Jumlah mereka sedikit dan biasanya berpakaian lawan jenis pada saat tertentu
saja, yaitu pada saat akan melakukan hubungan seksual. Jadi tampak bahwa
pemakaian pakaian perempuan disini untuk mendapatkan gairah seksual, berbeda
dengan para transeksual yang berpakaian perempuan karena merasa ada
ketidaksesuian antara fisik dengan jiwanya. Secara transvestis tetap suka dengan
ciri-ciri kelakian mereka, meskipun mereka memakai pakaian perempuan kadang
mereka tetap memang kumis dan tetap senang berhubungan seksual dengan
perempuan.
c. Kaum homoseksual penderita transvestisme, yaitu mereka yang mendapat
kepuasan seksual dari hubungan homoseksual dan berpakaian lawan jenis.
d. Kaum opportunities, yaitu mereka yang memanfaatkan kesempatan, dimana
mereka berperilaku dan berpanampilan seperti waria untuk mencari penghasilan
atau nafkah. Jadi tidak terdapat kelainan seperti 3 kelompok sebelumnya.

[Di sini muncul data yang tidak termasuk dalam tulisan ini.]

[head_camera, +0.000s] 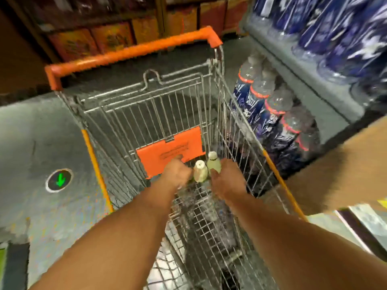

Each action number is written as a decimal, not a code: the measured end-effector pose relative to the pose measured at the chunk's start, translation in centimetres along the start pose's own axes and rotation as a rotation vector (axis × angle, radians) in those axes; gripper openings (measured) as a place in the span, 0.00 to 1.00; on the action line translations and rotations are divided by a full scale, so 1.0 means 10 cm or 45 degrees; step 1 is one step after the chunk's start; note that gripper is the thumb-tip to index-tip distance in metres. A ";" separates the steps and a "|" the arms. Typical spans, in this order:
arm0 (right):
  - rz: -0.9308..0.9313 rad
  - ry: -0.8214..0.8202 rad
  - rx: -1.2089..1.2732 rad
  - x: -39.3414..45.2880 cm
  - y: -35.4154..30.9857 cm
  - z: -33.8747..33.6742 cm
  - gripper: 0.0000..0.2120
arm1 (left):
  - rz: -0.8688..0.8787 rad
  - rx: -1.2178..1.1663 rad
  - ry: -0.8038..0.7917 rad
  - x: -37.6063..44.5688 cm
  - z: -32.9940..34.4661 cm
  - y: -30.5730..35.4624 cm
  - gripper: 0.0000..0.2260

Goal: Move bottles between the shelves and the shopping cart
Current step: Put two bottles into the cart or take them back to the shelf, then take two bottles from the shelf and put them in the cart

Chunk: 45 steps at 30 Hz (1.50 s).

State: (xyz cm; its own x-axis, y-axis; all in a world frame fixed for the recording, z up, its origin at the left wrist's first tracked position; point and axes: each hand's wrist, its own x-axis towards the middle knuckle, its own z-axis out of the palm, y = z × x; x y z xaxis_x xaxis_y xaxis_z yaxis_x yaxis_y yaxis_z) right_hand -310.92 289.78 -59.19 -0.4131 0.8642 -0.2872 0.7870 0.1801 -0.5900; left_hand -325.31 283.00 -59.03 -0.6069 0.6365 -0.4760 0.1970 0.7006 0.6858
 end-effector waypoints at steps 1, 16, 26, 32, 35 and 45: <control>-0.029 0.048 0.000 -0.21 -0.07 -0.14 0.18 | 0.067 0.071 -0.034 -0.18 -0.12 0.10 0.27; 0.242 0.869 -0.418 -4.09 -1.03 -3.16 0.28 | 1.293 0.859 -0.070 -4.05 -1.44 2.39 0.31; 0.803 1.333 -0.423 -7.91 0.26 -4.28 0.33 | 2.056 0.780 -0.379 -7.60 -0.17 2.84 0.33; 1.090 1.503 -0.431 -10.25 0.88 -4.24 0.29 | 2.298 0.683 -0.657 -9.82 0.55 2.43 0.30; 1.205 1.581 -0.402 -11.25 1.15 -4.15 0.32 | 2.370 0.658 -0.829 -10.75 0.90 2.14 0.30; 1.582 1.665 -0.331 -13.57 2.15 -4.21 0.36 | 2.511 0.619 -1.158 -13.16 2.09 1.53 0.34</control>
State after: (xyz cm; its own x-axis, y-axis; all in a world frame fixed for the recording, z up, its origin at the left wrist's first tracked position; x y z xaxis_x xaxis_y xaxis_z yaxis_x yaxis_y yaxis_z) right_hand -218.67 196.17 -1.11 0.8855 0.2861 0.3661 0.4191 -0.8321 -0.3633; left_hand -226.36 216.73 2.61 0.9226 0.2582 0.2867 0.1318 -0.9092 0.3948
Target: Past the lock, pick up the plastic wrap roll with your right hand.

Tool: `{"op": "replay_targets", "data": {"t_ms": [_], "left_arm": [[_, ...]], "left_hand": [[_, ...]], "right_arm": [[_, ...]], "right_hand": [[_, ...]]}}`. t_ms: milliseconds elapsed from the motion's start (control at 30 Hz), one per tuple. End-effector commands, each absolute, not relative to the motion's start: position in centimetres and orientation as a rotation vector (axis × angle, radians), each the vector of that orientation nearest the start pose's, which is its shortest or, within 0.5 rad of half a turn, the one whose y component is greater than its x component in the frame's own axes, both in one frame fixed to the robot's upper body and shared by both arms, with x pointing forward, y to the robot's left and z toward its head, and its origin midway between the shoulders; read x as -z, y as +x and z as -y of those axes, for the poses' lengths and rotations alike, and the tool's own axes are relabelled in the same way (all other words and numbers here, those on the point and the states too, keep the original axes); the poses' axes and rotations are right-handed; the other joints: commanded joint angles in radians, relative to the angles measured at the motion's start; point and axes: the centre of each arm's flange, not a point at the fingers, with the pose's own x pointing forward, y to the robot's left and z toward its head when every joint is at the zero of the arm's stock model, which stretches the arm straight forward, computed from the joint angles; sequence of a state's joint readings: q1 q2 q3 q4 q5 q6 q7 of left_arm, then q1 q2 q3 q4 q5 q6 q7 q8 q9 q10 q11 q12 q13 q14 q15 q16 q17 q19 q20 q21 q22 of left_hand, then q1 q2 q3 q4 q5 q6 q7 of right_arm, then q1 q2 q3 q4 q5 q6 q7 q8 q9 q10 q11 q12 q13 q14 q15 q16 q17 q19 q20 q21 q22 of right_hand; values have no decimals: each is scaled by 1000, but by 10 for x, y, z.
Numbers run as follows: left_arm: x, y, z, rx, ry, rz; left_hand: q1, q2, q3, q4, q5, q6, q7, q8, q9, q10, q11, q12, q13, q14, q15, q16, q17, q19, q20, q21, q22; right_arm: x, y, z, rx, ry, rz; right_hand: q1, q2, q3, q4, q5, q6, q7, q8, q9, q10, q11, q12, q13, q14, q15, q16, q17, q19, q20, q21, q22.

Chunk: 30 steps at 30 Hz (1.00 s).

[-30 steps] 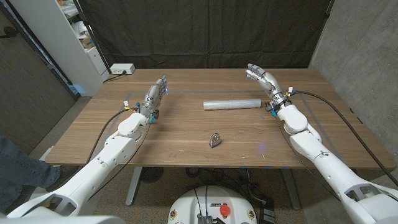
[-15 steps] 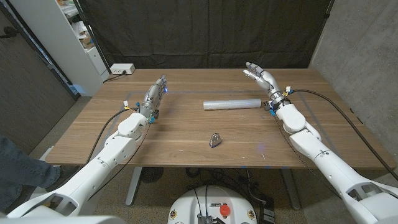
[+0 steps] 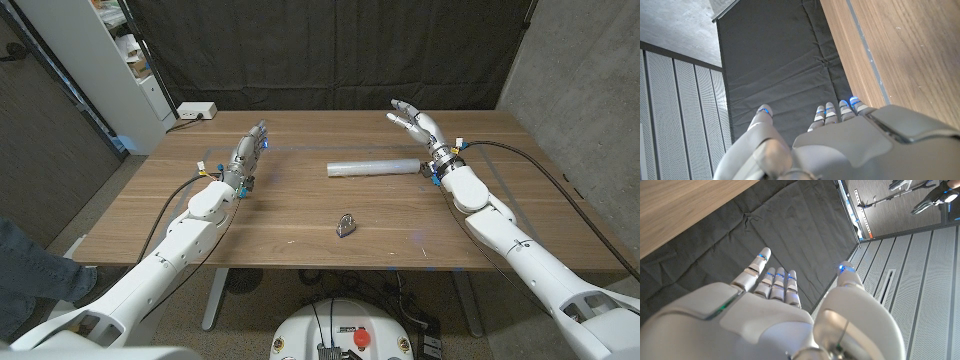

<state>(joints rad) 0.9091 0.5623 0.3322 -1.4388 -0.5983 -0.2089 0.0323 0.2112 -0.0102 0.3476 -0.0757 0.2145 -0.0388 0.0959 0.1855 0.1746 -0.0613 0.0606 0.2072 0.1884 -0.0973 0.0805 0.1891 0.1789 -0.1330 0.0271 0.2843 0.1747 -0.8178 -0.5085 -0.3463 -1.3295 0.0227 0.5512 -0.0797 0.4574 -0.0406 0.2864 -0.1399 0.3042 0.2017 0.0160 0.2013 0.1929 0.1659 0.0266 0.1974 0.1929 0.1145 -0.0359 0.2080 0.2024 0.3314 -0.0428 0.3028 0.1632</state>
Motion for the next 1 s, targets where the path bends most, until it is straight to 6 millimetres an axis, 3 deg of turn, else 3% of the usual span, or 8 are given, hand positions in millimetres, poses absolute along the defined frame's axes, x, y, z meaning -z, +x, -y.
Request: {"op": "replay_targets", "data": {"t_ms": [33,1000], "left_arm": [[27,629,-296,171,18,583],[33,625,-294,179,31,574]], "left_hand": [[4,8,1,-4,1,6,4,5,4,7,1,6,5,6,1,4,4,-1,9,-1,2],[4,13,0,-6,0,30,1,10,4,8,2,5,5,8,0,3,3,7,11,-10,2]], "right_arm": [[-28,604,247,-152,-610,984],[-25,596,239,-124,-790,989]], "right_hand": [[15,0,3,-6,7,2,-6,1,3,3,-7,3,3,7,1,4,3,9,-5,-3,3],[23,3,7,-6,18,-2,-9,0,3,-3,-3,0,3,3,3,2,4,9,-2,-19,3]]}}
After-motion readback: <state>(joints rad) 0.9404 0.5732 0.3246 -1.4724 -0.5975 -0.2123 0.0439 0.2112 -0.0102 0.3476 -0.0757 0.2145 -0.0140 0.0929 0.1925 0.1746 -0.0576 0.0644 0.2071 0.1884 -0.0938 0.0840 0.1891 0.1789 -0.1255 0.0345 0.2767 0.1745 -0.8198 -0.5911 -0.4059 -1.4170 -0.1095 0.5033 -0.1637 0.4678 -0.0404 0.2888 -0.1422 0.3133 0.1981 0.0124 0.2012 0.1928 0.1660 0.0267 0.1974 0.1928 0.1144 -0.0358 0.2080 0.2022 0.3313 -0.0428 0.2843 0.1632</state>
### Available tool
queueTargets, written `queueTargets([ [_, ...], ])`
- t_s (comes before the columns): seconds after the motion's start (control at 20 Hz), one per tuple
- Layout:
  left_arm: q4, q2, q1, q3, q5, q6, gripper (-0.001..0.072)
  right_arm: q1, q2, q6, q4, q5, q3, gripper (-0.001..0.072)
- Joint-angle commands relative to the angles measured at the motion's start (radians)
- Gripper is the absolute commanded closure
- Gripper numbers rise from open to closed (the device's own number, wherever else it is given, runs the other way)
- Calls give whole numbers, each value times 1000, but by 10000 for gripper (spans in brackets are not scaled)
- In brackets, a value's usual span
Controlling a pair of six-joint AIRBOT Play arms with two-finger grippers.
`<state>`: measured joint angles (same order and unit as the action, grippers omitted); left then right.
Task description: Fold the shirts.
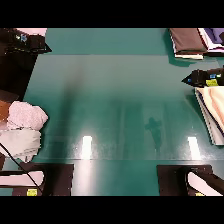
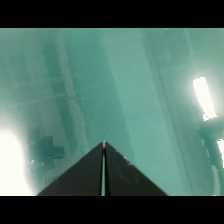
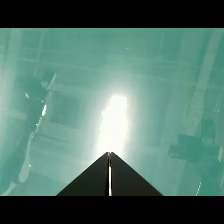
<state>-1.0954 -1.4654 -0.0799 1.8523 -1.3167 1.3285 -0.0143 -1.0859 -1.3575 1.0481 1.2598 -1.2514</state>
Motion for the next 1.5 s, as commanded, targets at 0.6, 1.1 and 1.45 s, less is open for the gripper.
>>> queueTargets([
  [0.6, 0, 1, 0, 0, 0, 0, 684, -1, 1, 0, 0, 49, 0, 698],
  [1.1, 24, 1, 0, 3, 191, 57, 685, 0, 0, 0, -1, 50, 0, 698],
  [1.45, -319, 230, -172, -254, -29, 150, 686, 0, 0, 0, -1, 53, 0, 698],
])
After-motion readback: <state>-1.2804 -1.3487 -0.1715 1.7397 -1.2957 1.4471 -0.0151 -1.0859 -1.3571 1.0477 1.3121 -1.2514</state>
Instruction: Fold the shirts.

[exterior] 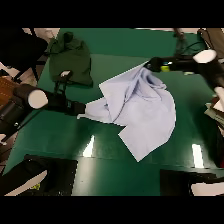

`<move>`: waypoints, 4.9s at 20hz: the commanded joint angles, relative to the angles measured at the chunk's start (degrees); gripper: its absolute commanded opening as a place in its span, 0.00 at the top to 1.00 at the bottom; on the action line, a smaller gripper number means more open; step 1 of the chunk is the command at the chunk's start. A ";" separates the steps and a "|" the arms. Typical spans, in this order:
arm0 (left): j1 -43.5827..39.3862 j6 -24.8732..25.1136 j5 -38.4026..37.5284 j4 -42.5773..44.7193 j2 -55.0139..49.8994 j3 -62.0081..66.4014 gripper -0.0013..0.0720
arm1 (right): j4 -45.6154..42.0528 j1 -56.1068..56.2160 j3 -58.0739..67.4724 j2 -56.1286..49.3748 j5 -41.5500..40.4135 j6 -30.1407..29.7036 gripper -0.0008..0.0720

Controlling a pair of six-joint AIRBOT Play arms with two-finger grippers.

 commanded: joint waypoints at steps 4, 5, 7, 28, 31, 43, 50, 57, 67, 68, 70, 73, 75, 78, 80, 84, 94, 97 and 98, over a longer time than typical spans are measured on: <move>4.26 -7.69 3.69 14.88 0.00 -6.62 0.95 | 0.72 -1.18 9.66 -5.14 6.38 1.14 0.49; 5.99 -8.98 5.46 14.93 0.00 -6.91 0.95 | 0.66 -3.04 9.51 -3.17 10.43 2.58 0.37; 9.38 -9.57 8.50 14.93 -0.04 -6.86 0.77 | 0.79 -7.04 5.01 2.89 16.68 5.44 0.27; 19.89 35.76 13.79 -42.18 -7.06 6.10 0.31 | -4.26 -42.12 -78.79 61.16 22.27 11.47 0.21; 19.87 35.80 12.87 -42.10 -7.08 6.08 0.31 | -3.78 -39.12 -78.75 55.52 19.47 12.26 0.22; 19.87 33.64 3.93 -29.29 -7.06 6.08 0.32 | 6.67 -10.03 -67.73 31.91 -2.67 11.67 0.61; 19.87 18.53 -19.12 3.37 -7.02 3.69 0.14 | 1.64 -13.99 -65.00 41.35 -4.17 14.73 0.96; 9.31 23.12 -19.04 -4.39 -6.99 -2.73 0.16 | 1.66 -18.51 -65.00 46.45 -1.09 14.64 0.96; 4.00 19.52 -5.79 -0.63 -7.08 -6.08 0.16 | 1.79 -18.69 -64.98 46.40 -0.11 14.05 0.96; 4.00 19.54 -4.68 -2.12 -7.08 -8.15 0.16 | 1.79 -18.69 -65.00 46.40 -0.22 13.94 0.96; 4.00 19.58 -1.64 -5.92 -7.08 -11.85 0.16 | 1.79 -18.69 -64.98 46.40 -0.15 13.70 0.96; 4.00 19.74 3.41 -11.08 -7.08 -13.70 0.18 | 1.88 -18.69 -64.98 46.42 0.00 13.68 0.96; 3.98 19.74 7.78 -13.29 -7.15 -13.68 0.51 | 1.88 -18.69 -64.98 46.42 0.42 13.64 0.96; 4.00 18.75 10.88 -14.19 -7.13 -13.62 0.92 | 2.23 -18.69 -64.72 46.45 0.92 13.57 0.96; 4.00 18.67 9.33 -14.78 -7.13 -12.66 0.95 | 2.08 -18.69 -63.60 46.45 1.27 13.42 0.96; 4.00 17.07 5.60 -14.84 -5.01 -4.39 0.95 | 1.62 -18.69 -57.99 46.45 1.70 13.00 0.96; 4.00 1.09 10.21 6.36 2.67 45.33 0.95 | -7.39 -18.69 -32.06 60.41 -3.52 12.87 0.96; 3.98 -2.05 14.64 6.29 2.08 50.88 0.95 | -7.43 -18.69 -20.59 60.15 -4.50 12.50 0.96; 4.00 -3.32 16.46 4.92 2.08 51.10 0.95 | -7.21 -18.62 -15.72 58.80 -3.08 11.82 0.96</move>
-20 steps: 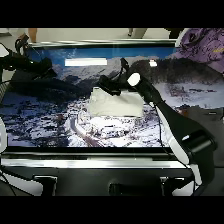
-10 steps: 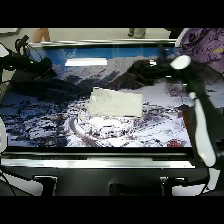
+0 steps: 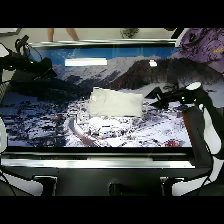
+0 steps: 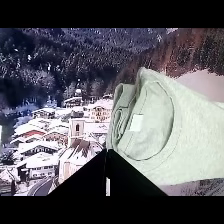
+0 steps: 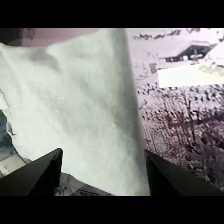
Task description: Fold the clothes and pants, and hang the long-sleeved shirts on hangers.
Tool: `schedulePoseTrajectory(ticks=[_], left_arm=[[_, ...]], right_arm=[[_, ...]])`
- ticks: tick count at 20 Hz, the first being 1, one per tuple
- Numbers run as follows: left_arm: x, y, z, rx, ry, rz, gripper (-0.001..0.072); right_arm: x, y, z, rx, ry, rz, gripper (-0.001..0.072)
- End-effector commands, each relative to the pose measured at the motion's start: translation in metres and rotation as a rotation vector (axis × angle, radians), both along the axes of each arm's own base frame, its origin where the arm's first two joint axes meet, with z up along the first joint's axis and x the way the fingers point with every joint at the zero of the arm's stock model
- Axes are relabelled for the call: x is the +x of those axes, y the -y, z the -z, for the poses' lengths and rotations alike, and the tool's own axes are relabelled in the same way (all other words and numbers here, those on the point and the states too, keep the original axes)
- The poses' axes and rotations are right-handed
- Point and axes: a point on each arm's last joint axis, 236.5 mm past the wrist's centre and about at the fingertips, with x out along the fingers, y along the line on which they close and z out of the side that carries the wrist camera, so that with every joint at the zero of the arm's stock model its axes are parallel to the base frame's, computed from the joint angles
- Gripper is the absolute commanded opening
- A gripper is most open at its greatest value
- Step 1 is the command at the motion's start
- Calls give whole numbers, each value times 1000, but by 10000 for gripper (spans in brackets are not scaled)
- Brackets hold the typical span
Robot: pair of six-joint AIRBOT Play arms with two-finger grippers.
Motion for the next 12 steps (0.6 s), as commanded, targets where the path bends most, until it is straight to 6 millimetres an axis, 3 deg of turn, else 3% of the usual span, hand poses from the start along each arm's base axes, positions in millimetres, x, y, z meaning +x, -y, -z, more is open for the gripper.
schedulePoseTrajectory(ticks=[1, 6, 8, 11, 12], left_arm=[[3, -1, 0, 5, 13, 6, 16], [4, -1, -1, 4, 20, 3, 16], [4, -1, -1, 4, 20, 3, 16], [4, -1, -1, 4, 20, 3, 16], [4, -1, -1, 4, 20, 2, 16]], right_arm=[[-7, -20, 35, 59, -43, -26, 590], [-3, -43, 57, 94, -50, -37, 515], [-2, -45, 61, 82, -41, -39, 432], [5, -46, 55, 96, -10, -26, 88], [10, -46, 48, 97, 19, -24, 41]])
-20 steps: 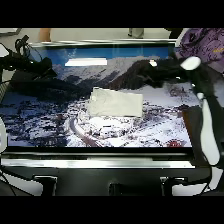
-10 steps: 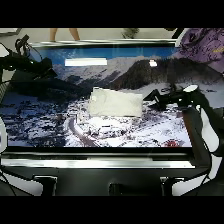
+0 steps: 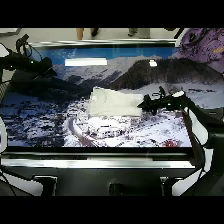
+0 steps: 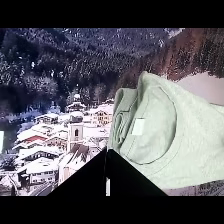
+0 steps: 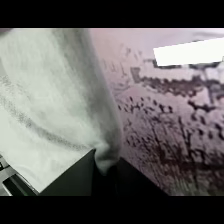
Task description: Fold the clothes and pants, and hang the long-sleeved shirts on hangers.
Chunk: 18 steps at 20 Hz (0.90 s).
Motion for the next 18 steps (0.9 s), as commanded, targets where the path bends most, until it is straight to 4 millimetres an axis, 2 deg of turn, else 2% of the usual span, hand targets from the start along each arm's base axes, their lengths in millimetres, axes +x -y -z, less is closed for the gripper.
schedulePoseTrajectory(ticks=[1, 3, 5, 8, 11, 15, 18], left_arm=[[0, 0, 0, 0, 1, 0, 16], [0, 0, 0, 0, 1, 0, 16], [0, 0, 0, 0, 0, 0, 16], [0, 0, 0, 0, -2, 2, 16], [0, 0, 0, 0, -2, 2, 16], [-5, 1, 2, -1, -20, 11, 16], [-12, 2, 4, 1, -48, 24, 16]], right_arm=[[15, -1, -17, 9, 73, 27, 40], [33, 6, -45, -3, 144, 50, 40], [56, 27, -78, 1, 180, 124, 40], [88, 74, -132, 0, 261, 238, 40], [109, 127, -178, -16, 326, 348, 40], [121, 198, -224, -60, 402, 494, 40], [119, 251, -247, -93, 419, 611, 39]])
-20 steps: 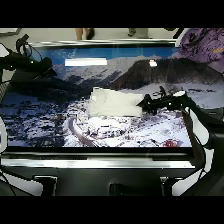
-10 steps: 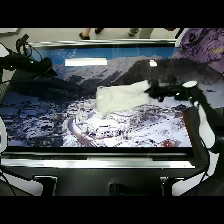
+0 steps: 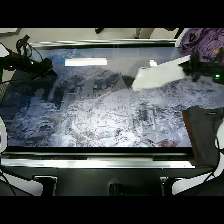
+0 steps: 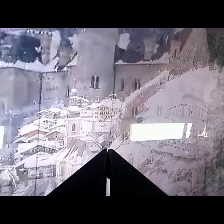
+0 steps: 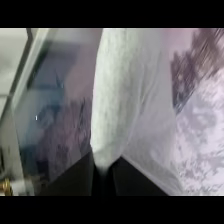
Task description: Fold the clothes and pants, and hang the long-sleeved shirts on hangers.
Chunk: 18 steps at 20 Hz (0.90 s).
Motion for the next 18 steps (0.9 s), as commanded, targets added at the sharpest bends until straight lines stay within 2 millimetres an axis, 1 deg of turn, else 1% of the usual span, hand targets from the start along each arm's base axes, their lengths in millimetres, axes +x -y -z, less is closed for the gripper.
schedulePoseTrajectory(ticks=[1, 3, 5, 9, 11, 13, 15, 16, 18], left_arm=[[-7, 1, 3, 1, -29, 15, 16], [-9, 1, 3, 1, -35, 17, 16], [-11, 1, 4, 2, -44, 21, 16], [-17, 2, 6, 4, -68, 33, 16], [-20, 2, 7, 4, -80, 38, 16], [-22, 2, 8, 5, -90, 43, 16], [-23, 3, 8, 5, -95, 45, 16], [-24, 3, 8, 5, -96, 46, 16], [-24, 3, 8, 5, -97, 47, 16]], right_arm=[[-4, 67, -31, -16, 23, 164, 39], [-14, 97, -37, -33, 8, 248, 39], [-26, 121, -41, -56, -22, 323, 39], [-56, 162, -54, -143, -87, 494, 39], [-73, 177, -63, -179, -122, 582, 39], [-90, 182, -67, -167, -178, 656, 39], [-102, 179, -65, -151, -229, 675, 39], [-109, 176, -62, -149, -263, 676, 39], [-130, 173, -49, -159, -369, 684, 39]])
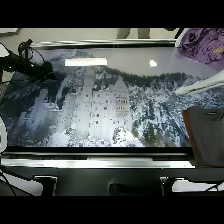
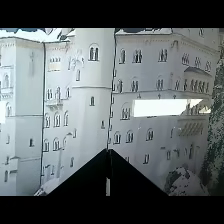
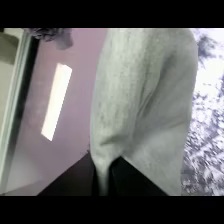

2.2.3. Faktor-faktor yang menyebabkan terjadinya waria
Crooks dan Karla (1999), menyatakan bahwa penyebab dari seseorang menjadi
waria,yaitu:
a. Faktor biologis
Penjelasan bisologis munculnya gangguan identitas gender sangat berkaitan
dengan hormon dalam tubuh. Tubuh manusia menghasilkan hormon testosteron yang
mempengaruhi neuron otak, berkontribusi terhadap maskulinitas otak yang terjadi pada
area seperti hipotalamus dan sebaliknya dengan hormon feminism. Anak-anak manusia
dan primata dari ibu yang mengkonsumsi hormon seks semasa hamil sering kali
berperilaku seperti lawan jenis dan mengalami abnormalitas anatomis. Meskipun anakanak tersebut tidak selalu identitas gender yang tidak normal, hormon seks yang
dikonsumsi ibu semasa hamil tetap menimbulkan minat dan perilaku lintas gender dalam
tingkat yang lebih tinggi dari normal.
Gladue ( Davison, Neale dan Kring dalam Elviana, 2009) meneliti kadar hormon
pada orang dewasa yang mengalami gangguan dalam identitas gender. Hasilnya
menunjukkan bahwa hanya terdapat sedikit perbedaan kadar hormon pada laki-laki yang
mengalami
gangguan
identitas
gender.
Laki-laki
heteroseksual
dan
laki-laki
homoseksual. Meskipun ada perbedaan, hal tersebut sulit diinterprestasi karena banyak
orang yang mengalami gangguan identitas gender menggunakan hormon seks sebagai
upaya mengubah tubuh mereka agar sesuai dengan lawan jenis yang mereka yakini
sebagai gender mereka.
b. Faktor psikososial
Seorang anak akan mengembangkan identitas gendernya selaras dengan apa yang
diajarkan pada mereka selama masa pengasuhan. Menurut pendekatan psikososial,
terbentuknya gangguan identitas gender dipengaruhi oleh interaksi temperamen anak,
kualitas dan sikap orang tua.
Secara budaya,masih terdapat larangan bagi anak laki-laki untuk menunjukkan
perilaku feminism dan anak perempuan menjadi tomboy, termasuk dengan pembedaan
terhadap pakaian dan mainan untuk anak laki-laki dan perempuan.